I’m concerned about the medicalisation of life; over-prescribing and how sometimes normal difficult emotions are (mis)diagnosed as an illness requiring medication. I expressed this view on twitter and said how I think Dr Joanna Moncrieff does make some valid points. Immediately I was accused of pill shaming, lack of empathy and insulting people who suffer from real deep depression.
Here is the article in the Telegraph which triggered the twitter responses to me after the psychiatrist Dr Alex Langford had put up a link to a similar article – his blog about this topic is here. The media is often insensitive in its choice of language. I can see why ‘happy pills’ would annoy some people. This wasn’t my choice of words so I won’t try to defend a phrase I don’t use. ‘Happy Pills’ or ‘antidepressants? Call them what you will. They didn’t make me happy and they increased my depression. But adopting a critical approach to psychiatric medication does not automatically amount to criticising those who take pills. Isn’t the valid point being made in the Telegraph articles that there is over-prescribing, and sometimes the (mis)diagnosing of human experience for a ‘depressive illness’? The increase in prescriptions for depression gives rise to genuine concern and I think Joanna Moncrieff is right to point this out. I struggle to see how expressing my agreement with this makes me a pill shamer.

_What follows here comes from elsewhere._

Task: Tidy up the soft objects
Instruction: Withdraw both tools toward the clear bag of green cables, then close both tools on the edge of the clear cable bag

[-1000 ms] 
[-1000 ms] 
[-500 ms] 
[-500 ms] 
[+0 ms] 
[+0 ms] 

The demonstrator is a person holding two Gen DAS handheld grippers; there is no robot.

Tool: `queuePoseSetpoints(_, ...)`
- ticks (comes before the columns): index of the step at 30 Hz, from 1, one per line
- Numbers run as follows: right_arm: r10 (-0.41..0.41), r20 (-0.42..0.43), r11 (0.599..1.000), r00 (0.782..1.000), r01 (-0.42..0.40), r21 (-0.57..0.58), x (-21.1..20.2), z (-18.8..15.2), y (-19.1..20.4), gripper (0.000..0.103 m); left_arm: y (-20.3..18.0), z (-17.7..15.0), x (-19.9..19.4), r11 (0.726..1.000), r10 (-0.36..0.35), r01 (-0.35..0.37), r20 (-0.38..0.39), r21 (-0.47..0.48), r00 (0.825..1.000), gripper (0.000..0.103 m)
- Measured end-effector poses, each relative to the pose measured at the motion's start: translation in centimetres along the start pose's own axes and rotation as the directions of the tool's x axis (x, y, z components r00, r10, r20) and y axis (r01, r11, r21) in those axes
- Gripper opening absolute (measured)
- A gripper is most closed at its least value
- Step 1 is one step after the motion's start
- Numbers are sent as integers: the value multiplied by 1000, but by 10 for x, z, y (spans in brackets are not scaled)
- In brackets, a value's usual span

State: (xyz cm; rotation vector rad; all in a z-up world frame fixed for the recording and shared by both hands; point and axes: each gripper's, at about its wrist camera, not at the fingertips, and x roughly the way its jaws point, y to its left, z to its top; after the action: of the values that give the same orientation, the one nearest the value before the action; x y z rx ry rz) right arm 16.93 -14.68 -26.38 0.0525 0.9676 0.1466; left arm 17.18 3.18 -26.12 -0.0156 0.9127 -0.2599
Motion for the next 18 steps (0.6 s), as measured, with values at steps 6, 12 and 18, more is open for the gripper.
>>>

So what does pill shaming mean? ‘Pill shamers’, I am told, don’t understand what ‘real’ depression is and think it’s just a sad mood that can easily lift. But I do know, only too well, that suffering and despair is very real. It can be a devastating, gut-wrenching experience whether it’s a normal reaction (as in the normal grief process, to use just one example) or goes beyond our perception of what is ‘normal’. Pill shaming, I am told, means demeaning people who seek help and take pills for depression. Shaming and demeaning anyone for taking pills is something I would never do. (After all, I took pills, for depression and heaven knows what else, for five years). Maybe meds helps some people and not others. There is no shame in taking them or in not taking them (though hopefully both through informed decisions). But let’s not forget, too, that people choosing to come off pills are often told they’re ‘ill’ and have long been made to feel they are doing something wrong, dangerous or shameful in making that choice. More support and understanding is needed for people who do want to try a no meds approach.
I would have liked to engage in constructive debate about this important topic but found I couldn’t get beyond trying to defend my views against the strongly felt accusations of pill shaming. This has happened to others before, and often it silences people and hinders much needed discussion, as expressed in this blog here. I’m aware that speaking out against the use of medication and the medical model in psychiatry upsets and angers a lot of people, not only some psychiatrists but people undergoing psychiatric treatment. It is the latter group with whom I empathise and I hope I do always remain sensitive to their feelings in the ways in which I express my views. But I MUST speak out. People have been, and are being, harmed by the medicalisation of their problems. A rigid application of the medical model almost destroyed me. I’m not antipsychiatry, I’m anti-bullshit – and psychiatry did throw a lot of that at me.